**Available data**
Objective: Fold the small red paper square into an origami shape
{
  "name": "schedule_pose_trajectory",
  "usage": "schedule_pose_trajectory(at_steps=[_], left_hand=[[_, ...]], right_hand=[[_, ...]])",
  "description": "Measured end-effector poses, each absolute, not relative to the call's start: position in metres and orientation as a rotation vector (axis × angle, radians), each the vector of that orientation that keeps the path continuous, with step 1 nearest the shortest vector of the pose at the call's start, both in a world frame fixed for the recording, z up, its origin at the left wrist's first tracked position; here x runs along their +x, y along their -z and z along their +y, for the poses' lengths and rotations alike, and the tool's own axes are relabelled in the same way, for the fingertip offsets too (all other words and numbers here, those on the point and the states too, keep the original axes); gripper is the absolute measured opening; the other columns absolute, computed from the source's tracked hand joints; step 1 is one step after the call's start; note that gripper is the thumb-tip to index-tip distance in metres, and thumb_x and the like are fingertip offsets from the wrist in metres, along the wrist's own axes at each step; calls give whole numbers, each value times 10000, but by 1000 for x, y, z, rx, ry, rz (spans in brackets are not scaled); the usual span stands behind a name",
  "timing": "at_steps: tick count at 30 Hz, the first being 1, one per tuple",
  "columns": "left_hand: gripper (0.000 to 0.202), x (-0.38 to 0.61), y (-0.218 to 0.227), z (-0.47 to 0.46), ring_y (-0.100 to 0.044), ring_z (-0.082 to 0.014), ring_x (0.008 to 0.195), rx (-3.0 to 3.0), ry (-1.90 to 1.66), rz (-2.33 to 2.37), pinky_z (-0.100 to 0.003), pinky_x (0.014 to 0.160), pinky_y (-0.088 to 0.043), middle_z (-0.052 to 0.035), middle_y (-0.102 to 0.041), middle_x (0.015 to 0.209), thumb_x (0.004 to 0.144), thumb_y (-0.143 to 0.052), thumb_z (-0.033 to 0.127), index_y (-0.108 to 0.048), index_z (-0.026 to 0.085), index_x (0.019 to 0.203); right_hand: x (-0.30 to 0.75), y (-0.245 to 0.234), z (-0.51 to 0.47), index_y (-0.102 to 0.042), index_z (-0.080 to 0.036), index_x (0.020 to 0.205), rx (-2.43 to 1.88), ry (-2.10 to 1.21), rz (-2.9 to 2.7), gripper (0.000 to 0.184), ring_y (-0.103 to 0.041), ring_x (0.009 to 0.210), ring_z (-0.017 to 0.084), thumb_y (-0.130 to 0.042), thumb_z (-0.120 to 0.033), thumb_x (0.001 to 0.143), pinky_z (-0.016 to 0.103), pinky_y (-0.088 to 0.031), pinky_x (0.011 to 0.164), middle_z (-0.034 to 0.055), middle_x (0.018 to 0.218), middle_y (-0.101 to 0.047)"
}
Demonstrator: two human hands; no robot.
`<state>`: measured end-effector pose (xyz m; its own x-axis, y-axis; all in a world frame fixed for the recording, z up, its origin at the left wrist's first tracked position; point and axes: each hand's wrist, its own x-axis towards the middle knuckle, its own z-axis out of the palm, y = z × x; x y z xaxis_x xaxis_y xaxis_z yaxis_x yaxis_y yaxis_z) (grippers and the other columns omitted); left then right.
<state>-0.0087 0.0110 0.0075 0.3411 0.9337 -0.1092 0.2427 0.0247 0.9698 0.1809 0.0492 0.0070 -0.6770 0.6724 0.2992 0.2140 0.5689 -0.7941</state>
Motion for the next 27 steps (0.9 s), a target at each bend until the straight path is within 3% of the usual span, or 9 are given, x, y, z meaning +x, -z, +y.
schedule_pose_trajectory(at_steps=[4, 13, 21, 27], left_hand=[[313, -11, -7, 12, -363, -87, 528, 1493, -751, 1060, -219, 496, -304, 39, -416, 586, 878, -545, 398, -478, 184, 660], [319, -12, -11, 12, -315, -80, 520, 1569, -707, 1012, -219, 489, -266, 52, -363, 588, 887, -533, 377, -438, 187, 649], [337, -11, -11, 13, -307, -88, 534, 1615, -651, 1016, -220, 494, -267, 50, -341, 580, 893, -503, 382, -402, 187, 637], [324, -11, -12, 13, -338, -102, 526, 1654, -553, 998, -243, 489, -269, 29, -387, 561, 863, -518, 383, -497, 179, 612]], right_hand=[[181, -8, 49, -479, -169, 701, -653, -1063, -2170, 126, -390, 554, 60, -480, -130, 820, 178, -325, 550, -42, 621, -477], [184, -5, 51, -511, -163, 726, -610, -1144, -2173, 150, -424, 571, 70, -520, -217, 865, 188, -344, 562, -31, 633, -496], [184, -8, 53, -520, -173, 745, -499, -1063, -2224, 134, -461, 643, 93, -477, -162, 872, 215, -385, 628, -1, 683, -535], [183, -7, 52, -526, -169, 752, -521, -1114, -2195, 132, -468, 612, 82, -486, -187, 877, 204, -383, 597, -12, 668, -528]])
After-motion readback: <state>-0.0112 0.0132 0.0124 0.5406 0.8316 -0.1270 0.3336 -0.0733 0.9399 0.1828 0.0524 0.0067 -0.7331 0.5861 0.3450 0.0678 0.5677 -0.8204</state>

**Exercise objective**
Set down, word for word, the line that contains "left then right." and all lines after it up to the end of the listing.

**Solution for this exercise**
`<state>`: measured end-effector pose (xyz m; its own x-axis, y-axis; all in a world frame fixed for the recording, z up, its origin at the left wrist's first tracked position; point and axes: each hand's wrist, its own x-axis towards the middle knuckle, its own z-axis out of the palm, y = z × x; x y z xaxis_x xaxis_y xaxis_z yaxis_x yaxis_y yaxis_z) (grippers and the other columns omitted); left then right.
<state>-0.0087 0.0110 0.0075 0.3411 0.9337 -0.1092 0.2427 0.0247 0.9698 0.1809 0.0492 0.0070 -0.6770 0.6724 0.2992 0.2140 0.5689 -0.7941</state>
Motion for the next 27 steps (0.9 s), a target at each bend until the straight path is within 3% of the usual span, or 9 are given, x, y, z meaning +x, -z, +y.
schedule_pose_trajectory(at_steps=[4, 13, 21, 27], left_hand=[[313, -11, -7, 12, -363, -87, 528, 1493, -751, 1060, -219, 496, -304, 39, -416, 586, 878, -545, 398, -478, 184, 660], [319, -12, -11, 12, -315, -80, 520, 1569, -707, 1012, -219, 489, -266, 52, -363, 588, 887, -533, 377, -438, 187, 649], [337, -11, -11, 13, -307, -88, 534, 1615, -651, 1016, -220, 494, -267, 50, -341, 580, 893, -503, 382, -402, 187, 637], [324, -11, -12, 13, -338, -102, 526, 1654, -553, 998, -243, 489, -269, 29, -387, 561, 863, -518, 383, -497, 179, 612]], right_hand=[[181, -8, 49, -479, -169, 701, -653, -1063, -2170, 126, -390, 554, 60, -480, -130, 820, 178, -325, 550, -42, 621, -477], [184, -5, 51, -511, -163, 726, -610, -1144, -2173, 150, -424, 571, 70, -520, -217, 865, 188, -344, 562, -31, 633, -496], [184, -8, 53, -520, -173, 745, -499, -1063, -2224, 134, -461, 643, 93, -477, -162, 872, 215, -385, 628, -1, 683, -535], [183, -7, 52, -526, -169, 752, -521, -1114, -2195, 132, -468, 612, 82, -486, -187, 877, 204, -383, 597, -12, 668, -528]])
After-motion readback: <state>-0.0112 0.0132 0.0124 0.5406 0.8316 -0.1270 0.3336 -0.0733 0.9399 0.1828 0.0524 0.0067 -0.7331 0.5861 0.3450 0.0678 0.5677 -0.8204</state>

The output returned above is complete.